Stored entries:
········

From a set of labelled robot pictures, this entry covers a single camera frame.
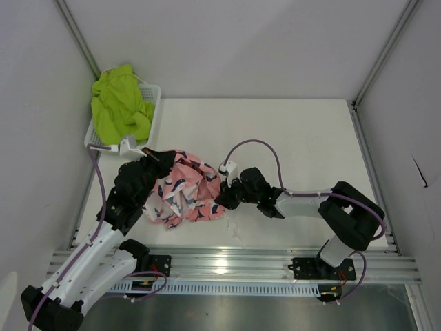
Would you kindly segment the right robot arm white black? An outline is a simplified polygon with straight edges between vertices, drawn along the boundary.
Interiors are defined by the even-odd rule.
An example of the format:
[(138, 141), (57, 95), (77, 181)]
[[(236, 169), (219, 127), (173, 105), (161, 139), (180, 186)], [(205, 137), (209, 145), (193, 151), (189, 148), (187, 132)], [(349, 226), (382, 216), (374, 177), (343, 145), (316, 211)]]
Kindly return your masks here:
[(352, 252), (364, 252), (386, 232), (383, 210), (345, 181), (322, 192), (294, 192), (270, 186), (258, 168), (238, 174), (236, 165), (228, 163), (219, 172), (225, 180), (216, 203), (228, 210), (252, 203), (268, 218), (320, 217), (325, 221), (334, 236), (314, 262), (322, 278), (332, 277)]

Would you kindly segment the pink shark print shorts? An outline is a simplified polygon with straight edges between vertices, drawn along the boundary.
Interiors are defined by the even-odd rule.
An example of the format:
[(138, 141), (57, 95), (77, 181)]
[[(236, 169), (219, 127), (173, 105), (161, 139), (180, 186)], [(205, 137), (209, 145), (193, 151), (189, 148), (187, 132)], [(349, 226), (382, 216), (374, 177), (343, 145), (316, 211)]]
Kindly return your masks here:
[(221, 193), (217, 171), (198, 157), (176, 150), (170, 173), (156, 181), (143, 214), (149, 221), (162, 224), (166, 230), (183, 222), (220, 219), (225, 207), (215, 202)]

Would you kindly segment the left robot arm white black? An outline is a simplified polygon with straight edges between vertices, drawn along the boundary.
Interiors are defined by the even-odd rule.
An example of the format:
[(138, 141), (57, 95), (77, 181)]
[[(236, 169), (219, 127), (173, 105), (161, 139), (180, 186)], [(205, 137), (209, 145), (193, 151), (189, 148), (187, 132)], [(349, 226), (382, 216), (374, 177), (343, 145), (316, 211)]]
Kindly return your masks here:
[(30, 329), (78, 330), (90, 308), (121, 279), (167, 278), (152, 267), (149, 248), (126, 235), (140, 219), (156, 182), (171, 172), (175, 156), (174, 151), (144, 149), (119, 168), (84, 240), (42, 285), (29, 285), (22, 292)]

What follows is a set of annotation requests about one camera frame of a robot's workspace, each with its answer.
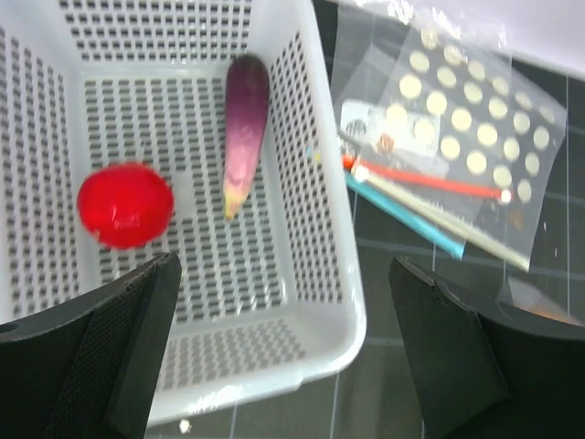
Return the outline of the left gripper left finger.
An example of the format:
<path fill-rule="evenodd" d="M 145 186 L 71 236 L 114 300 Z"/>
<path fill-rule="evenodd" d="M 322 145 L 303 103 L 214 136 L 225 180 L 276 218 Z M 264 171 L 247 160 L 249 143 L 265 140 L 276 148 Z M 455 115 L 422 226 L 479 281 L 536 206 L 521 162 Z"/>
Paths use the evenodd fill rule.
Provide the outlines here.
<path fill-rule="evenodd" d="M 4 438 L 142 438 L 182 267 L 164 253 L 1 326 Z"/>

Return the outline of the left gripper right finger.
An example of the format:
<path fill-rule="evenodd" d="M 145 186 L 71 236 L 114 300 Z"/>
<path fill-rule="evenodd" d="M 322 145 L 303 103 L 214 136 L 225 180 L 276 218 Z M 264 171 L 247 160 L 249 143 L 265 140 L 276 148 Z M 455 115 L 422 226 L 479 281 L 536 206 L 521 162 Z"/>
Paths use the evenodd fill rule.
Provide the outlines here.
<path fill-rule="evenodd" d="M 458 285 L 408 258 L 388 279 L 429 438 L 581 438 L 584 327 Z"/>

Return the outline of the red yellow apple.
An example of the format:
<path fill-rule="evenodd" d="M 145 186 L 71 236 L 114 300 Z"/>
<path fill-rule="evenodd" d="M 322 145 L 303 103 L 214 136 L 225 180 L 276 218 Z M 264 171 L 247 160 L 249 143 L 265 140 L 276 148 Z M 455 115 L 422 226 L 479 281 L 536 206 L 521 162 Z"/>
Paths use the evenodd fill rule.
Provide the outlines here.
<path fill-rule="evenodd" d="M 170 186 L 137 162 L 106 166 L 80 186 L 77 210 L 85 230 L 118 250 L 144 246 L 165 232 L 173 217 Z"/>

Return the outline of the white perforated plastic basket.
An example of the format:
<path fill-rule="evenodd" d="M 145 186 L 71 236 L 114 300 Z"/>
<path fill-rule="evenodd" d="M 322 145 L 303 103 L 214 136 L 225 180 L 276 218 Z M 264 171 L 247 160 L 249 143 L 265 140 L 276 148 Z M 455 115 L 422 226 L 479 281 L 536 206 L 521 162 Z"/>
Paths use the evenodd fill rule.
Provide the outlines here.
<path fill-rule="evenodd" d="M 252 402 L 345 369 L 367 316 L 324 62 L 321 1 L 4 1 L 1 318 L 163 252 L 182 275 L 149 424 Z M 250 195 L 224 216 L 229 63 L 257 55 L 270 110 Z M 175 197 L 135 249 L 83 228 L 83 180 L 140 162 Z"/>

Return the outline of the purple eggplant toy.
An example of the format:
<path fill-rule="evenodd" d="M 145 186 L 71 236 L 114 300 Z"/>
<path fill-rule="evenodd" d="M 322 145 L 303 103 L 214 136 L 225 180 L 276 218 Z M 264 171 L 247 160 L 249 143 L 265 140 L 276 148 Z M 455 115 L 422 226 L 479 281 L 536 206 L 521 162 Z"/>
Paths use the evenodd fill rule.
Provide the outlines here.
<path fill-rule="evenodd" d="M 269 110 L 270 79 L 260 58 L 233 60 L 226 81 L 224 213 L 233 219 L 248 198 L 260 162 Z"/>

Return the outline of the orange zipper clear bag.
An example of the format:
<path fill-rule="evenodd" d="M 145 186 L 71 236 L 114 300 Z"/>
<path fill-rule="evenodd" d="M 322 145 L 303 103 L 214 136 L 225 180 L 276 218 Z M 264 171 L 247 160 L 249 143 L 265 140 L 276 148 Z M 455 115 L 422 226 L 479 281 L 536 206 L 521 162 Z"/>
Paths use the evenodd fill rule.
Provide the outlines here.
<path fill-rule="evenodd" d="M 498 295 L 501 302 L 513 305 L 528 313 L 583 327 L 584 323 L 549 299 L 539 288 L 514 276 L 507 276 Z"/>

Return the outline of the blue zipper clear bag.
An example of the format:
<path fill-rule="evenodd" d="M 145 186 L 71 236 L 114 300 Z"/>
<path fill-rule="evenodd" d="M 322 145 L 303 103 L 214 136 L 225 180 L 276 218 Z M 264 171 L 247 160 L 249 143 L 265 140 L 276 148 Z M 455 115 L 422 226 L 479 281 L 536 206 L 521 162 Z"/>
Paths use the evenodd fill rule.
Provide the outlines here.
<path fill-rule="evenodd" d="M 412 213 L 374 188 L 357 182 L 349 173 L 345 178 L 347 187 L 358 196 L 355 217 L 358 238 L 428 251 L 434 244 L 454 259 L 463 258 L 465 241 Z"/>

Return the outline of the polka dot zip bag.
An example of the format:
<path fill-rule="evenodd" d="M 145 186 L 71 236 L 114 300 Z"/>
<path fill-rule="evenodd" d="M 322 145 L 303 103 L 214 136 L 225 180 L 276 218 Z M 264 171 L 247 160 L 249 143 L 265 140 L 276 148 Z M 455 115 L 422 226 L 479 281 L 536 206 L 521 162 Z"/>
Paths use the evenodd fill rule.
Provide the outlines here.
<path fill-rule="evenodd" d="M 455 238 L 531 263 L 566 108 L 435 10 L 337 9 L 332 75 L 344 167 Z"/>

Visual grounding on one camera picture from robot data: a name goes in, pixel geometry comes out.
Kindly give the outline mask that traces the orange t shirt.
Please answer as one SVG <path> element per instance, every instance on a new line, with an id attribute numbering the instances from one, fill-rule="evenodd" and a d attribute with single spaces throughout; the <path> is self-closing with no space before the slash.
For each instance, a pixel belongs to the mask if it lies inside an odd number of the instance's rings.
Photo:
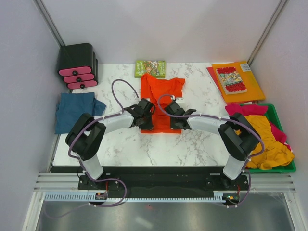
<path id="1" fill-rule="evenodd" d="M 180 129 L 171 128 L 171 119 L 164 114 L 158 107 L 158 98 L 164 94 L 182 97 L 182 88 L 185 84 L 183 78 L 157 79 L 150 74 L 145 74 L 141 77 L 141 97 L 149 99 L 155 105 L 155 111 L 152 115 L 154 128 L 152 130 L 141 130 L 141 133 L 175 133 L 180 134 Z"/>

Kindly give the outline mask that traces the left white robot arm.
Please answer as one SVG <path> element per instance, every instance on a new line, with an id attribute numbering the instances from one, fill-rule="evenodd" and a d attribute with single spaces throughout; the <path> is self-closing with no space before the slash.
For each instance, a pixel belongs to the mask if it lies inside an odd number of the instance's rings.
<path id="1" fill-rule="evenodd" d="M 94 118 L 83 113 L 68 133 L 65 142 L 69 146 L 68 155 L 76 159 L 89 177 L 89 184 L 95 189 L 105 185 L 104 170 L 97 157 L 97 151 L 107 133 L 138 127 L 152 130 L 152 115 L 155 105 L 142 98 L 137 104 L 121 109 L 120 112 Z"/>

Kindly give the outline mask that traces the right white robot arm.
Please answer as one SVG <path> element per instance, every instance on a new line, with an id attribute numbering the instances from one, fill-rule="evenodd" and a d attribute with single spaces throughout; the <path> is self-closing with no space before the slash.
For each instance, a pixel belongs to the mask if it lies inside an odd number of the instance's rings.
<path id="1" fill-rule="evenodd" d="M 250 154 L 262 143 L 260 135 L 240 113 L 219 117 L 202 114 L 195 109 L 185 111 L 176 101 L 164 108 L 171 118 L 171 127 L 183 130 L 203 130 L 221 137 L 229 157 L 220 177 L 221 186 L 232 189 L 247 165 Z"/>

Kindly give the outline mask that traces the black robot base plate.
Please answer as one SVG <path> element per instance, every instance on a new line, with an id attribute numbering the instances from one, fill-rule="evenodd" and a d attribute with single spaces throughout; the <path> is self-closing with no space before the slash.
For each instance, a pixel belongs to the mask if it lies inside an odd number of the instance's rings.
<path id="1" fill-rule="evenodd" d="M 235 180 L 223 174 L 222 167 L 104 167 L 101 179 L 92 182 L 81 167 L 52 167 L 52 173 L 76 173 L 78 189 L 107 190 L 110 199 L 193 199 L 211 198 L 215 191 L 244 192 L 246 175 Z"/>

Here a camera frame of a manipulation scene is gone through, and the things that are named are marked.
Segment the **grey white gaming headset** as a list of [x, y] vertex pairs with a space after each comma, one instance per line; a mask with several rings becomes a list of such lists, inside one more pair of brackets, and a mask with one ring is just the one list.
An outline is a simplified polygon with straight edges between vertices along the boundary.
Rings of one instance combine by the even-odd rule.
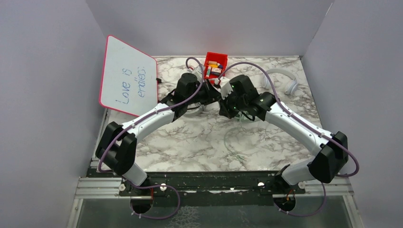
[[187, 112], [184, 114], [187, 117], [190, 116], [196, 116], [201, 114], [205, 109], [205, 106], [200, 105], [200, 106], [195, 106], [187, 109]]

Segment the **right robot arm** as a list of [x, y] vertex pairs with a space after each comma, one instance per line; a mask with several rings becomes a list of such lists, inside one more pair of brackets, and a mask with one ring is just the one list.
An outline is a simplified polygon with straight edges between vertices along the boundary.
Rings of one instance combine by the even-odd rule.
[[219, 114], [233, 118], [237, 112], [247, 112], [253, 117], [275, 125], [303, 144], [313, 155], [311, 159], [286, 165], [277, 174], [274, 187], [286, 193], [303, 181], [318, 180], [330, 183], [348, 161], [348, 154], [340, 148], [348, 147], [347, 136], [338, 131], [324, 130], [278, 103], [270, 92], [258, 93], [246, 75], [220, 81]]

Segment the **green headphones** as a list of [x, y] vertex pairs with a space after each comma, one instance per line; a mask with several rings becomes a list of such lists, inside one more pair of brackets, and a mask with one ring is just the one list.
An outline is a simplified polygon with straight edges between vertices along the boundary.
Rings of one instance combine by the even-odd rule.
[[240, 123], [253, 123], [253, 122], [258, 122], [260, 121], [259, 118], [249, 115], [247, 112], [238, 112], [238, 114], [235, 116], [235, 119], [237, 119]]

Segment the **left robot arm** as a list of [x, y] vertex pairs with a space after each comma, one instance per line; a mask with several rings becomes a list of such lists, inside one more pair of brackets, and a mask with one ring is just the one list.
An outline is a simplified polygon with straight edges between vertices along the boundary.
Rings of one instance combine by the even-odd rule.
[[192, 73], [182, 74], [176, 88], [156, 107], [126, 123], [111, 122], [106, 126], [95, 152], [99, 159], [98, 171], [103, 172], [101, 166], [105, 164], [130, 181], [136, 194], [144, 195], [149, 190], [149, 181], [147, 173], [135, 163], [137, 144], [158, 128], [180, 118], [189, 105], [209, 105], [220, 98], [220, 92], [208, 80], [200, 81]]

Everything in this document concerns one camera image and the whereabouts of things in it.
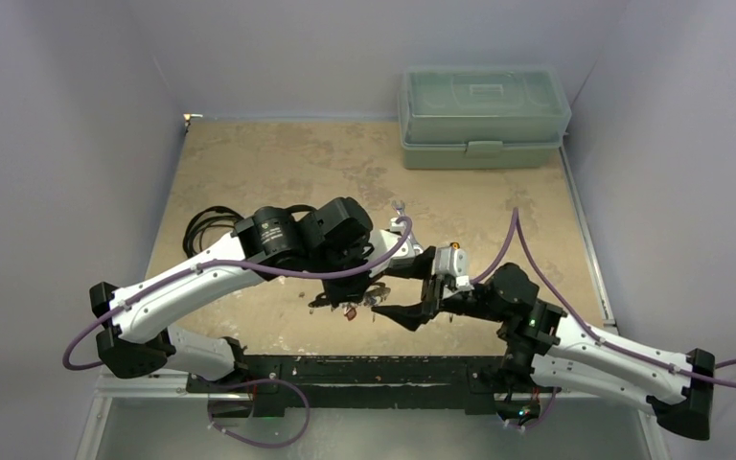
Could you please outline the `grey key holder plate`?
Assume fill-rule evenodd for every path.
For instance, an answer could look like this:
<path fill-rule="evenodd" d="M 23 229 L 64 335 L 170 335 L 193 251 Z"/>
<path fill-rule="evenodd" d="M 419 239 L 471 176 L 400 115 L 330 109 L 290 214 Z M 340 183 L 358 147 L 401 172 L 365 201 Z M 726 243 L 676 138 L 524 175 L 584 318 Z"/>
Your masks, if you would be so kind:
<path fill-rule="evenodd" d="M 391 288 L 383 282 L 375 282 L 357 299 L 333 301 L 325 292 L 317 294 L 313 300 L 308 302 L 310 309 L 329 308 L 332 311 L 338 308 L 350 309 L 357 307 L 374 307 L 387 300 Z"/>

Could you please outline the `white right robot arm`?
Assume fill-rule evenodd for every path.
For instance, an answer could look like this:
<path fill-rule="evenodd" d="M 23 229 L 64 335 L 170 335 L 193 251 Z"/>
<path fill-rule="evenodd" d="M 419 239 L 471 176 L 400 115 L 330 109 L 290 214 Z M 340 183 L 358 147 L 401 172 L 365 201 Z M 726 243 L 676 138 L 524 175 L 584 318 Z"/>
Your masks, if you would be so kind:
<path fill-rule="evenodd" d="M 442 312 L 495 322 L 506 349 L 496 367 L 471 371 L 476 379 L 508 393 L 537 387 L 581 391 L 653 415 L 678 436 L 709 439 L 712 354 L 667 352 L 608 333 L 540 299 L 539 290 L 513 263 L 469 290 L 454 289 L 451 272 L 438 270 L 425 281 L 419 303 L 373 311 L 411 332 Z"/>

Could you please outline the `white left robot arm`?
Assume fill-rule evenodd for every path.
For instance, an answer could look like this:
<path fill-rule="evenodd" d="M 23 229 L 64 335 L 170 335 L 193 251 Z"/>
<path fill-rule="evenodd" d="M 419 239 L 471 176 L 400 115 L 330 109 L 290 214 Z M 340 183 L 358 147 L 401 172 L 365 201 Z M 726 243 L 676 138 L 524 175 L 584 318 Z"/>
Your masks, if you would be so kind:
<path fill-rule="evenodd" d="M 381 231 L 351 197 L 320 208 L 265 206 L 209 248 L 129 287 L 93 291 L 116 315 L 96 337 L 98 356 L 115 377 L 133 379 L 168 368 L 212 381 L 222 391 L 244 386 L 241 346 L 176 326 L 176 321 L 235 291 L 294 272 L 357 268 L 387 248 Z"/>

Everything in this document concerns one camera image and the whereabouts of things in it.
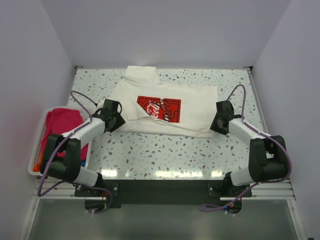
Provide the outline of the white t-shirt red print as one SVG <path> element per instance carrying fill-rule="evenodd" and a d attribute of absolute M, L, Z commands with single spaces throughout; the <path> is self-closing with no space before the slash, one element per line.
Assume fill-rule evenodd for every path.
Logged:
<path fill-rule="evenodd" d="M 127 67 L 108 99 L 122 105 L 120 131 L 219 138 L 210 129 L 216 115 L 217 86 L 188 86 L 159 80 L 150 66 Z"/>

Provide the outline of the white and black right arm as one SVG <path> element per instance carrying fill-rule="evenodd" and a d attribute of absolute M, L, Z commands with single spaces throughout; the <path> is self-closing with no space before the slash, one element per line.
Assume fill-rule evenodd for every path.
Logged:
<path fill-rule="evenodd" d="M 272 136 L 235 114 L 229 100 L 216 103 L 216 114 L 210 127 L 222 135 L 234 135 L 249 148 L 248 165 L 225 174 L 223 192 L 235 196 L 241 186 L 258 183 L 281 182 L 289 178 L 292 163 L 282 136 Z"/>

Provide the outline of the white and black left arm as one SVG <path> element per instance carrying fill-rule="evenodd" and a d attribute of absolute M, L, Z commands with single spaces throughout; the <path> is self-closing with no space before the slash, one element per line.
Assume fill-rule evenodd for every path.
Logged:
<path fill-rule="evenodd" d="M 81 165 L 81 151 L 95 137 L 124 125 L 121 113 L 120 102 L 104 98 L 103 104 L 84 123 L 62 134 L 49 135 L 40 165 L 42 176 L 85 185 L 88 193 L 99 196 L 104 190 L 102 176 Z"/>

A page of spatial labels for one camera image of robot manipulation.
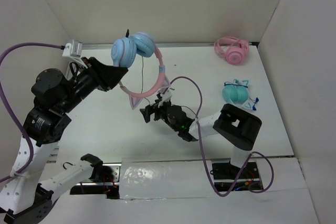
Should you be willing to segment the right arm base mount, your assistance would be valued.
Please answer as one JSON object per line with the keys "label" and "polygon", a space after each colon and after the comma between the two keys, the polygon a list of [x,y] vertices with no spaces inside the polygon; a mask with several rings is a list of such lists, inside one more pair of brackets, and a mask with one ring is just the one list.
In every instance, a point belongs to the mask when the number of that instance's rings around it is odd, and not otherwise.
{"label": "right arm base mount", "polygon": [[[221,192],[227,192],[240,168],[231,165],[229,162],[212,163],[212,169],[209,172],[213,178],[216,189]],[[260,173],[256,162],[249,162],[239,176],[233,191],[262,190],[264,187],[261,182]]]}

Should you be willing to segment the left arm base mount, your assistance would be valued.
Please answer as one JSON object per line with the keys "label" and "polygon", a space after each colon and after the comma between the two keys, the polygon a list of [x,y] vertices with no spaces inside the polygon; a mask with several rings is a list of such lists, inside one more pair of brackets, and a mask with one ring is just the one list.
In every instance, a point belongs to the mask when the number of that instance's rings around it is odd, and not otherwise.
{"label": "left arm base mount", "polygon": [[70,190],[70,195],[100,195],[106,199],[120,199],[121,163],[105,163],[99,177],[84,180]]}

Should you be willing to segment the blue pink cat-ear headphones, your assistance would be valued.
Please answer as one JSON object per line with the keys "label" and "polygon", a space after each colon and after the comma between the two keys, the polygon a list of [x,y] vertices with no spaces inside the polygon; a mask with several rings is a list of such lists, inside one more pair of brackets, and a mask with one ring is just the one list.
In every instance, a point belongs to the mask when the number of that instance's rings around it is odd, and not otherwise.
{"label": "blue pink cat-ear headphones", "polygon": [[134,110],[143,99],[152,96],[160,89],[170,87],[170,82],[165,73],[163,56],[156,46],[153,37],[145,32],[137,32],[129,37],[116,40],[111,48],[111,58],[115,67],[130,68],[136,56],[150,58],[155,55],[159,61],[159,74],[154,86],[143,93],[130,91],[122,82],[119,82],[120,89],[129,96],[130,106]]}

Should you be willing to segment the white sheet over base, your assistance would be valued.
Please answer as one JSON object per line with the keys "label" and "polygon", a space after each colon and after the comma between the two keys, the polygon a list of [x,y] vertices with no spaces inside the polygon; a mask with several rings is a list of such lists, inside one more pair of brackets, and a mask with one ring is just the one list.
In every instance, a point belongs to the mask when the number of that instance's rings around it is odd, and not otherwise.
{"label": "white sheet over base", "polygon": [[121,199],[206,198],[215,195],[202,161],[124,162]]}

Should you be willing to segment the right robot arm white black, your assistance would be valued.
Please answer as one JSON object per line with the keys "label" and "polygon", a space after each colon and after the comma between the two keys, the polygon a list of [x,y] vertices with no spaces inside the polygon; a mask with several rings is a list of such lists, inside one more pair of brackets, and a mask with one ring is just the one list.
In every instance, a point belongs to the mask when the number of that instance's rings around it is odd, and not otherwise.
{"label": "right robot arm white black", "polygon": [[147,105],[140,109],[146,123],[162,120],[177,135],[187,142],[197,142],[200,137],[221,135],[233,144],[229,172],[235,178],[242,177],[247,172],[246,159],[250,155],[259,130],[261,119],[232,104],[224,104],[222,109],[205,118],[190,118],[179,105],[170,101]]}

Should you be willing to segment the teal white cat-ear headphones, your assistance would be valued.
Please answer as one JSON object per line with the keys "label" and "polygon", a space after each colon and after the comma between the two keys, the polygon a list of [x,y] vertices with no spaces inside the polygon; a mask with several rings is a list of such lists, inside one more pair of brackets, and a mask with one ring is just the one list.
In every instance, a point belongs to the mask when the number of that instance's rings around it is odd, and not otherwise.
{"label": "teal white cat-ear headphones", "polygon": [[232,82],[224,82],[222,89],[223,99],[238,108],[256,111],[258,98],[252,99],[249,95],[249,81],[234,79]]}

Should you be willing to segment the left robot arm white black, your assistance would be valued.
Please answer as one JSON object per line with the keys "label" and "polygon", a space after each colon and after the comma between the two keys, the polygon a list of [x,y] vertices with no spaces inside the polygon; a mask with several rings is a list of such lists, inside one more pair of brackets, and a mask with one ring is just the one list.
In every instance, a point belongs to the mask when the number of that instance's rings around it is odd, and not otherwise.
{"label": "left robot arm white black", "polygon": [[91,57],[71,79],[58,69],[42,71],[32,87],[34,107],[28,113],[25,133],[9,180],[1,191],[1,213],[6,223],[39,223],[59,197],[77,183],[99,181],[103,162],[86,154],[67,170],[41,180],[45,165],[70,124],[68,113],[94,90],[112,90],[127,73],[125,67],[107,66]]}

········

| Task instructions |
The answer must consist of every line above that holds the string "traces", copied exactly.

| Written answer |
Kindly give the outline mask that traces the orange t shirt.
Kindly give the outline mask that traces the left white robot arm.
Kindly give the outline mask that traces the right white robot arm.
Kindly give the outline mask that traces the black robot base plate.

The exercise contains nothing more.